Required action
Your output should be the lines below from the one with "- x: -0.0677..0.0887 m" through the one with "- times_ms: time", copied exactly, pictures excluded.

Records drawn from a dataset
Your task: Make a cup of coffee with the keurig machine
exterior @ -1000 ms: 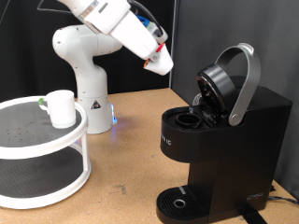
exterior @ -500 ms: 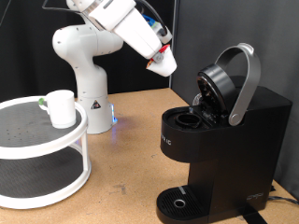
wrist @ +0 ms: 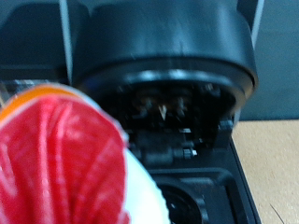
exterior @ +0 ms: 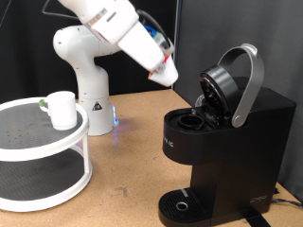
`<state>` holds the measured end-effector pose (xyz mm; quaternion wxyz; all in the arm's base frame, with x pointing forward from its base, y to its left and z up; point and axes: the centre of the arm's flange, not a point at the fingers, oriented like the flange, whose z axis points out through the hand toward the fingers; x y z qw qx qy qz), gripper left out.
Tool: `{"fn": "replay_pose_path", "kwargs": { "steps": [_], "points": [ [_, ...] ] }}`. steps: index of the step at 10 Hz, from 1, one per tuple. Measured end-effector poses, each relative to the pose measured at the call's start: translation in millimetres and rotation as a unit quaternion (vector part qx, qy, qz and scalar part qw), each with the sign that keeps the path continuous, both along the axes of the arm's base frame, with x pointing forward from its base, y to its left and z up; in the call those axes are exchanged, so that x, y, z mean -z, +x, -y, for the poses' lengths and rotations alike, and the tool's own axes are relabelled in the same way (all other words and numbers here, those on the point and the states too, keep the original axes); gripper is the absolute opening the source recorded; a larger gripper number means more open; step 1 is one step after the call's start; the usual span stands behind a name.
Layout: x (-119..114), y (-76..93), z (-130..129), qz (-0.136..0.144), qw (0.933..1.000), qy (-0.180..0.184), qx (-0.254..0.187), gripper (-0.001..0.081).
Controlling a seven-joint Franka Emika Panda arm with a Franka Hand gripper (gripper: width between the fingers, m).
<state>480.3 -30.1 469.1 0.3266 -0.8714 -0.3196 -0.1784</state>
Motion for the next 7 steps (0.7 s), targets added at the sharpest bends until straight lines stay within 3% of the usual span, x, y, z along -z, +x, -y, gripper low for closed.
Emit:
{"fn": "replay_pose_path", "kwargs": {
  "steps": [2,7],
  "points": [
    [20.2,9.1,-7.4,-0.003,0.9997,-0.02,0.01,0.0068],
    [58.5,25.1,-43.3,-0.028,0.9985,-0.042,-0.018,0.0068]
  ]
}}
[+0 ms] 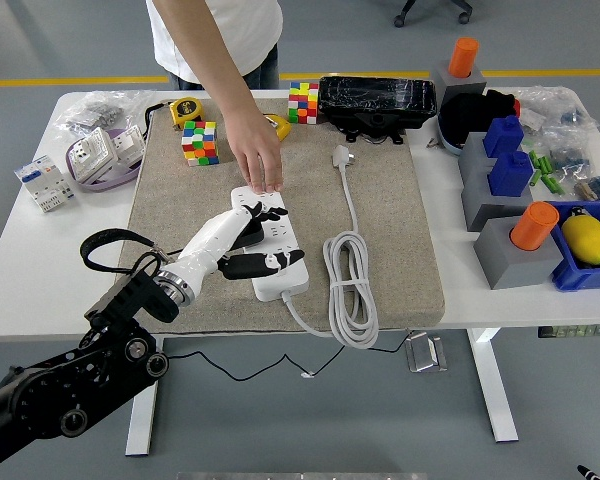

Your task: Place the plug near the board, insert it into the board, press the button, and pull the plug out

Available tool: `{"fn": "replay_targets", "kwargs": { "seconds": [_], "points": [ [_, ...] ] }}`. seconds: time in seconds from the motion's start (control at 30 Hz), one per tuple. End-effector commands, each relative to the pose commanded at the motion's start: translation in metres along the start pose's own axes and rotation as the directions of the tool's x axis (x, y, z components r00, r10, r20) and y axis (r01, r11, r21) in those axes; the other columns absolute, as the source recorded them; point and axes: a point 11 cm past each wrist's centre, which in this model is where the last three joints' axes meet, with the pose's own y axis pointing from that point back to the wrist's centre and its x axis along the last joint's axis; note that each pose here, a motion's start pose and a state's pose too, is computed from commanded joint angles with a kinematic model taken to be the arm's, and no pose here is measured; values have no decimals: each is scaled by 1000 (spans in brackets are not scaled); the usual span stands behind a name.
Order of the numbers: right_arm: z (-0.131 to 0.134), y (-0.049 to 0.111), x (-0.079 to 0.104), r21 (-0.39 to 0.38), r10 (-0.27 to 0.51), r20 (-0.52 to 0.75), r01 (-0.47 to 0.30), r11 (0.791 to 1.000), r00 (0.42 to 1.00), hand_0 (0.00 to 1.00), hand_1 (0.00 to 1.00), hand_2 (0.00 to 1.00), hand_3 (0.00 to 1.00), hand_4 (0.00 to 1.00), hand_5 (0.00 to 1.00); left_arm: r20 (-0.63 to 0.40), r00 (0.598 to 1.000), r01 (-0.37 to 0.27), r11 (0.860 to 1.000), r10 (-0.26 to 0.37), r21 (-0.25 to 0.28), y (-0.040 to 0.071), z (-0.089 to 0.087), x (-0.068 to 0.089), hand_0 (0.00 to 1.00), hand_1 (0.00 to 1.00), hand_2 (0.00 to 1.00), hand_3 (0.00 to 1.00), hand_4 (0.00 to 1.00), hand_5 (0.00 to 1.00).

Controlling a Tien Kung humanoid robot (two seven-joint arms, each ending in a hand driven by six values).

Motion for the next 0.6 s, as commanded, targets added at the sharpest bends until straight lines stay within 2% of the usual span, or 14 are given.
{"fn": "replay_targets", "kwargs": {
  "seconds": [0.23, 0.33, 0.37, 0.53, 0.57, 0.6],
  "points": [
    [2, 0, 2, -3, 3, -3, -3, 1000, 1000, 597, 620, 617, 545, 926, 479, -27, 1000, -13, 999, 12, -47, 5, 15, 8, 717, 762, 752, 770, 898, 604],
    [1, 0, 1, -2, 2, -4, -2, 1000, 1000, 597, 620, 617, 545, 926, 479, -57, 998, -1, 997, -3, -73, 10, 27, 10, 717, 762, 752, 770, 898, 604],
    [1, 0, 1, -2, 2, -4, -2, 1000, 1000, 596, 620, 617, 546, 926, 479, -66, 998, 9, 997, -14, -78, 12, 30, 11, 366, 529, 613, 757, 900, 586],
    [1, 0, 1, -2, 1, -6, -1, 1000, 1000, 596, 620, 617, 546, 926, 479, -97, 987, 121, 991, -125, -54, 20, 42, 4, 366, 529, 613, 757, 900, 586],
    [1, 0, 1, -2, 1, -6, -1, 1000, 1000, 595, 619, 616, 546, 926, 479, -94, 985, 138, 989, -142, -46, 21, 43, 2, 169, 201, 256, 704, 827, 306],
    [1, 0, 1, -2, 1, -5, -1, 1000, 1000, 595, 619, 616, 546, 926, 479, -81, 984, 157, 987, -159, -38, 22, 44, 0, 169, 201, 256, 704, 827, 306]
  ]
}}
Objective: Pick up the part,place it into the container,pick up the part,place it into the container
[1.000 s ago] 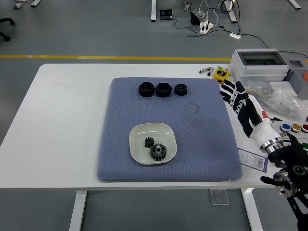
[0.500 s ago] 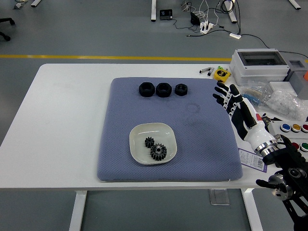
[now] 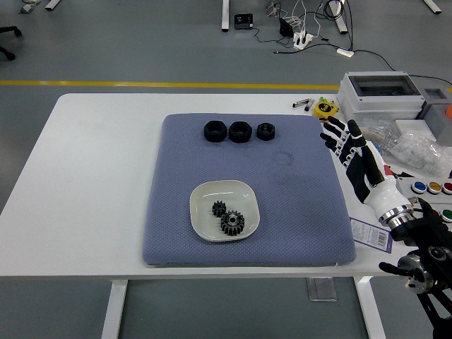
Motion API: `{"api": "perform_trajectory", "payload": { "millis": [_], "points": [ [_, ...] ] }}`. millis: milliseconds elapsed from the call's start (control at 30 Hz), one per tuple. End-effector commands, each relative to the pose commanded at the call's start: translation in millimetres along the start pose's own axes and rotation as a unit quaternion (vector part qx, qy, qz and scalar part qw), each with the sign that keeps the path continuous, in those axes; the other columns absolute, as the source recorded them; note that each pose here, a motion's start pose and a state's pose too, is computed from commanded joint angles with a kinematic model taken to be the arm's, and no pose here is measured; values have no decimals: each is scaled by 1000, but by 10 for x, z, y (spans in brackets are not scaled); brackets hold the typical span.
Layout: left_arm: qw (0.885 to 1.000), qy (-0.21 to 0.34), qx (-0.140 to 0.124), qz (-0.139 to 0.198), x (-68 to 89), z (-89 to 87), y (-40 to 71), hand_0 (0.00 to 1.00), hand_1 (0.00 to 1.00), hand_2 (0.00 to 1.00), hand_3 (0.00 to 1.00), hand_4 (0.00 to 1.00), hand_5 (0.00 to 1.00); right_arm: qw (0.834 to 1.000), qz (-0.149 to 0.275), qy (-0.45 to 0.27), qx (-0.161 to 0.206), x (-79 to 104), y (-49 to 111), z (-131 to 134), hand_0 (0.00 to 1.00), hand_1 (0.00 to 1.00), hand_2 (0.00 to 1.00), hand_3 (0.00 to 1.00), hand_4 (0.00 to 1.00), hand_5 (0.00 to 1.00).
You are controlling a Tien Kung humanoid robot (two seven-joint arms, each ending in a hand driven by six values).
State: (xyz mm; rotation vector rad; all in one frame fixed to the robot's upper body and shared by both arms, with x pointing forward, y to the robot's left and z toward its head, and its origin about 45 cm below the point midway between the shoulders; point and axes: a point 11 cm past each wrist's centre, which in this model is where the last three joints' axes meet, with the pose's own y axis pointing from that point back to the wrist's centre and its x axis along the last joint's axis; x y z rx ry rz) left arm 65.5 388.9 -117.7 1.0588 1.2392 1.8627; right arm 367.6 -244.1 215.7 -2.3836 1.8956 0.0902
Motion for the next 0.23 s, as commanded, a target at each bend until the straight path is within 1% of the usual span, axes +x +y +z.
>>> {"api": "perform_trajectory", "payload": {
  "millis": [133, 233],
  "points": [
    [1000, -1, 1, 3, 22, -19, -2, 710, 612, 639, 564, 620, 699, 999, 13, -34, 6, 50, 16, -1, 974, 869, 892, 879, 998, 998],
    [1000, 0, 1, 4, 36, -28, -4, 710, 612, 639, 564, 620, 699, 999, 23, -45, 10, 98, 23, -17, 974, 869, 892, 879, 998, 998]
  ]
}}
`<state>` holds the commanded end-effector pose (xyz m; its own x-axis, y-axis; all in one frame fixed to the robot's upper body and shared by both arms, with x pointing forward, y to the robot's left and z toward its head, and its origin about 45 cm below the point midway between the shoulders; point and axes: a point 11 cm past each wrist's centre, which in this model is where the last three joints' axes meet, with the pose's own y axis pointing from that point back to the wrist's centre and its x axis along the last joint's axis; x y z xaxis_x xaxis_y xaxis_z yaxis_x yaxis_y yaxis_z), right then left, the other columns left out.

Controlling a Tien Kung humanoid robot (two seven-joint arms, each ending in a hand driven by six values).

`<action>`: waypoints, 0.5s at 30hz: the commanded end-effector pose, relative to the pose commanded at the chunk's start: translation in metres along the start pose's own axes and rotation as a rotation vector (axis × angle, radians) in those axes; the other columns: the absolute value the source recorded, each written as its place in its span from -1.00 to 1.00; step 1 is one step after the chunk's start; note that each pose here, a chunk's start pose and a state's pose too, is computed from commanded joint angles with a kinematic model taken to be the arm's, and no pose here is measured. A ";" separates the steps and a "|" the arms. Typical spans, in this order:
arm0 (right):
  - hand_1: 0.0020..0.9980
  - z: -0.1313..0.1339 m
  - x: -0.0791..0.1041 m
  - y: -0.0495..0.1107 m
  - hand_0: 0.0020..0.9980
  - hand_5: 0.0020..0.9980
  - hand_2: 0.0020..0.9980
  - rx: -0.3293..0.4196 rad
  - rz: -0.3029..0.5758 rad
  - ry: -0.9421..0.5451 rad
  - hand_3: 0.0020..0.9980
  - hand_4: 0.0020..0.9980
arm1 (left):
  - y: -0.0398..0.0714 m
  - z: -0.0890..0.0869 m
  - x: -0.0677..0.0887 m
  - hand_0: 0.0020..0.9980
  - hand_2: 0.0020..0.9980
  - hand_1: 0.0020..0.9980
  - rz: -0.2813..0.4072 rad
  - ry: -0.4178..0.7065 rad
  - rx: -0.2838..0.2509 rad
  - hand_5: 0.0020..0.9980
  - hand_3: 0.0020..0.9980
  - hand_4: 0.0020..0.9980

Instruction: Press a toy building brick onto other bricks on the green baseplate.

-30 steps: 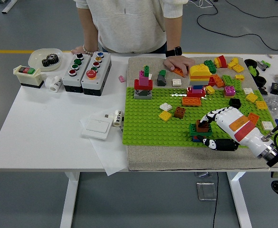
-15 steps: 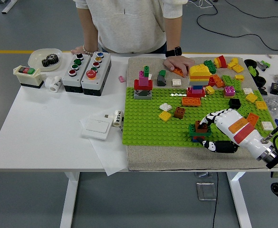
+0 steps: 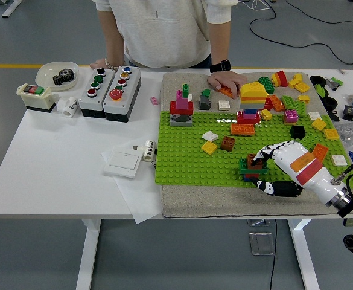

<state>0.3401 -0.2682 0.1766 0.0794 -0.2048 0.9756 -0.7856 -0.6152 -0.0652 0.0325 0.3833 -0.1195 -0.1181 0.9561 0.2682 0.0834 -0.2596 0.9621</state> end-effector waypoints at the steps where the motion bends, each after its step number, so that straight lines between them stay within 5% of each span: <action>1: -0.07 0.000 0.001 0.000 -0.19 -0.02 0.03 0.001 0.005 -0.001 0.05 0.44 | 0.000 0.000 0.000 -0.03 0.50 0.20 0.000 -0.001 0.000 0.66 0.57 0.64; 15: -0.06 -0.003 0.015 -0.004 -0.14 -0.01 0.03 0.017 0.070 -0.002 0.05 0.44 | 0.000 0.002 0.000 -0.02 0.50 0.19 -0.001 0.003 -0.005 0.66 0.57 0.64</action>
<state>0.3429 -0.2668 0.1924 0.0253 -0.2492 0.9681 -0.7787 -0.6122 -0.1373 0.0347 0.3835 -0.1193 -0.1213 0.9558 0.2678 0.0786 -0.2597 0.9625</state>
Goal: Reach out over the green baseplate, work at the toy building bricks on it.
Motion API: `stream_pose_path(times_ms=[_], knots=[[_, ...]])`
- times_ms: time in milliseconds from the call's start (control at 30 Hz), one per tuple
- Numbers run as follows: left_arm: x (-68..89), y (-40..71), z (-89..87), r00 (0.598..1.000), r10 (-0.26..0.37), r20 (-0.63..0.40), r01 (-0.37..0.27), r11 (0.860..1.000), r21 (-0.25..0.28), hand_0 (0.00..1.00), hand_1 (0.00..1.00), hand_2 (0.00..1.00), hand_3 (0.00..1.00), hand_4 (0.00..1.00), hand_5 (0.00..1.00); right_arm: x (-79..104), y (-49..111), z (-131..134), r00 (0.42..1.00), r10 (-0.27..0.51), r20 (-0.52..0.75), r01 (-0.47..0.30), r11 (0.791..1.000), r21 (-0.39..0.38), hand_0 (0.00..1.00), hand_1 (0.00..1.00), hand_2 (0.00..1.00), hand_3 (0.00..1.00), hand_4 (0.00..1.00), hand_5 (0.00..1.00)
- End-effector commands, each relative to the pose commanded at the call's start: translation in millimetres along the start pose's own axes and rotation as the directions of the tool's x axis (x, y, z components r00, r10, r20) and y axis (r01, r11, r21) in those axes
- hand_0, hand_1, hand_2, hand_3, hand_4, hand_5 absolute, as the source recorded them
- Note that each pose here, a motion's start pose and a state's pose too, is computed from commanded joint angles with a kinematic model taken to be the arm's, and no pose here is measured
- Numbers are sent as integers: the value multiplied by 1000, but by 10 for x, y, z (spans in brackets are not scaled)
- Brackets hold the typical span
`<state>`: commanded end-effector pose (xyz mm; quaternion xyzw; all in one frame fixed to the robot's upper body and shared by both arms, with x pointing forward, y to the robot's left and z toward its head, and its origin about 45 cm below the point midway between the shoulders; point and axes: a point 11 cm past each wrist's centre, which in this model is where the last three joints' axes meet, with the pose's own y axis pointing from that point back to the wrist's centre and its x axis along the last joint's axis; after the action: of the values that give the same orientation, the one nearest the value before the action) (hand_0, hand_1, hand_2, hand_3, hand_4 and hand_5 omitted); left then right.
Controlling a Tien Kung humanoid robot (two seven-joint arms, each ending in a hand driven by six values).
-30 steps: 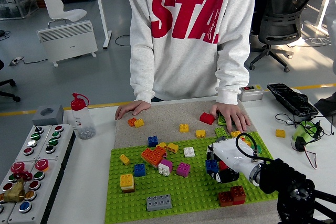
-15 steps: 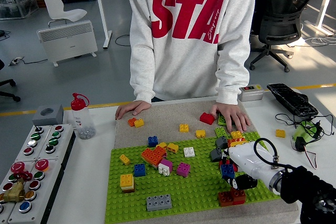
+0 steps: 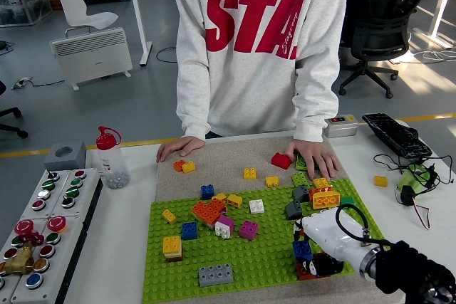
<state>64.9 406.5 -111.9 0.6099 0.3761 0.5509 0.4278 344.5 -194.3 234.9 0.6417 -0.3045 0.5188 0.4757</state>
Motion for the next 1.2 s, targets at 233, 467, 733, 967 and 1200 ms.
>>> stream_pose_path(times_ms=[233,467,733,967,1200], knots=[[-3,0,-1,1000,0,1,0,1000,1,689,698,680,623,360,998,-43,0,-46,1000,-7,-9,7,1000,12,44,228,511,501,620,194],[-7,0,-4,1000,0,3,0,1000,1,689,699,680,623,360,998,-95,-11,-74,1000,-21,-22,21,1000,16,43,229,511,502,618,197],[-8,-1,-13,1000,0,5,0,1000,4,689,699,680,623,359,998,-144,-27,-63,999,-32,-23,32,999,8,44,227,511,501,618,198],[-14,-3,-28,1000,-2,7,2,1000,7,689,699,682,623,359,998,-168,-35,-37,999,-36,-25,36,999,0,43,227,511,501,618,199],[-21,-5,-45,1000,-3,9,3,1000,10,689,699,683,624,359,998,-173,-22,-19,999,-38,-33,38,999,1,42,227,511,501,620,200]])
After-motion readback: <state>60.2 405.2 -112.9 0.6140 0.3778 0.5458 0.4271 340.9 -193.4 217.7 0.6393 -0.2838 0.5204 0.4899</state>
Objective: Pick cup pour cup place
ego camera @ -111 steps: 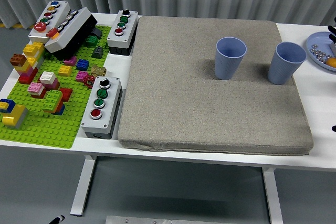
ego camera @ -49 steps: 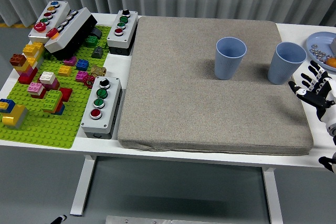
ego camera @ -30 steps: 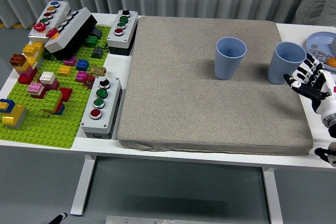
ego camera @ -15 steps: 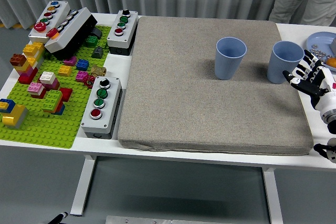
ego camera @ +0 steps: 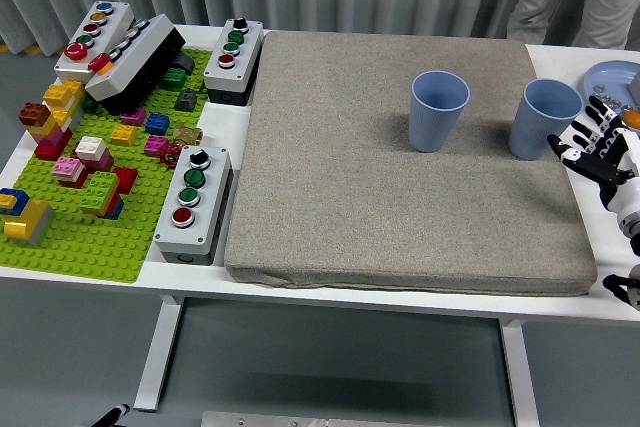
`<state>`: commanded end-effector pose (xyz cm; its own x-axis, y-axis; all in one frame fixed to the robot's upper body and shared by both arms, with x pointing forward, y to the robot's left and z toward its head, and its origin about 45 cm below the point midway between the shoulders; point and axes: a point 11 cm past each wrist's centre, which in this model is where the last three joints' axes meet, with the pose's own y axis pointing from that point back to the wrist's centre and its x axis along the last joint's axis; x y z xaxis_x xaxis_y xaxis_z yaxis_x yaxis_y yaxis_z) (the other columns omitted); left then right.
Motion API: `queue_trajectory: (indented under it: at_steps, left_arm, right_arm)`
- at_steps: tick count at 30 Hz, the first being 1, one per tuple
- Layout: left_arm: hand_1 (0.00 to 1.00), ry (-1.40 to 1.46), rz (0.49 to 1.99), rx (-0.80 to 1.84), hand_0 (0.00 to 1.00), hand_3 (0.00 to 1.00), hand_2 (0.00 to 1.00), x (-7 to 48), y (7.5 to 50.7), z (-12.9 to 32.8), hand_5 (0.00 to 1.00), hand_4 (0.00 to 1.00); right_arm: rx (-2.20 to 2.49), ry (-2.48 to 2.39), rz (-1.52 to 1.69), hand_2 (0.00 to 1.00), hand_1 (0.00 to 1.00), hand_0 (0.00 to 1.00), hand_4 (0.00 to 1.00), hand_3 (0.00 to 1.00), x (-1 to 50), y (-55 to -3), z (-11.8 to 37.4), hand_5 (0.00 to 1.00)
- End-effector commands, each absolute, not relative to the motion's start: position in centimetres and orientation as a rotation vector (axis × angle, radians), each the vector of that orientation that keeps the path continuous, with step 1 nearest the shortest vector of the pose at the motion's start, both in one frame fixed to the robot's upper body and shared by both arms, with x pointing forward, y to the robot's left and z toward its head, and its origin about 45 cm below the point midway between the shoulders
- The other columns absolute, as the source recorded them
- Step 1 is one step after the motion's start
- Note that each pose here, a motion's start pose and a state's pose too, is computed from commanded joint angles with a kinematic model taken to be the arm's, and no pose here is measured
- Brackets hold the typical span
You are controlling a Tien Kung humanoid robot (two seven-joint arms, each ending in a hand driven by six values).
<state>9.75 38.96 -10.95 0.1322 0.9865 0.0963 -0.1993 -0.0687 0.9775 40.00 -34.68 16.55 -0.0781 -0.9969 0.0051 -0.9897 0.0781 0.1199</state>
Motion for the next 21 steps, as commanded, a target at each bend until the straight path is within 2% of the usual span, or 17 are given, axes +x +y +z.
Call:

Response
  - x: -0.0677..0.0887 m
  - hand_0: 0.0020..0.9980
  - hand_2: 0.0020..0.9980
  - hand_1: 0.0020..0.9980
  - rz: -0.2813..0.4072 rad
  - ry: -0.4178..0.7065 rad
  - rx: -0.2838..0.2509 rad
  - hand_5: 0.0020..0.9980
  - hand_3: 0.0020..0.9980
  - hand_4: 0.0020..0.9980

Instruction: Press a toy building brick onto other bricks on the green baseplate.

-30 steps: 
-15 steps: 
+0 steps: 

<state>0.3401 -0.2682 0.1766 0.0794 -0.2048 0.9756 -0.7856 -0.6152 -0.0652 0.0325 0.3833 -0.1195 -0.1181 0.9561 0.2682 0.0834 -0.2596 0.9621</state> end-effector waypoints at the steps where the motion bends, each after its step number, so that straight lines between them stay within 5% of each span: <action>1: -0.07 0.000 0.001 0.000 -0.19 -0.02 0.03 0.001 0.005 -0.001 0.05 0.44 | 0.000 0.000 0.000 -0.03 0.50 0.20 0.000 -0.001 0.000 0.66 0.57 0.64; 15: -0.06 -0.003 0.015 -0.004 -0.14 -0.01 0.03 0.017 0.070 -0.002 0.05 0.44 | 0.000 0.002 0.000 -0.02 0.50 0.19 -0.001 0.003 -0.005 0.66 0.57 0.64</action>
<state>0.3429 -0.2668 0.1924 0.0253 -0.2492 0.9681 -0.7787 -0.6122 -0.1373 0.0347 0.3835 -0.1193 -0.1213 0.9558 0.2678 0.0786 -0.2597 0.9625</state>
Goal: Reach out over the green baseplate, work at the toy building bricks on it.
Motion API: `stream_pose_path(times_ms=[_], knots=[[_, ...]])`
- times_ms: time in milliseconds from the call's start (control at 30 Hz), one per tuple

This answer has been written out in full.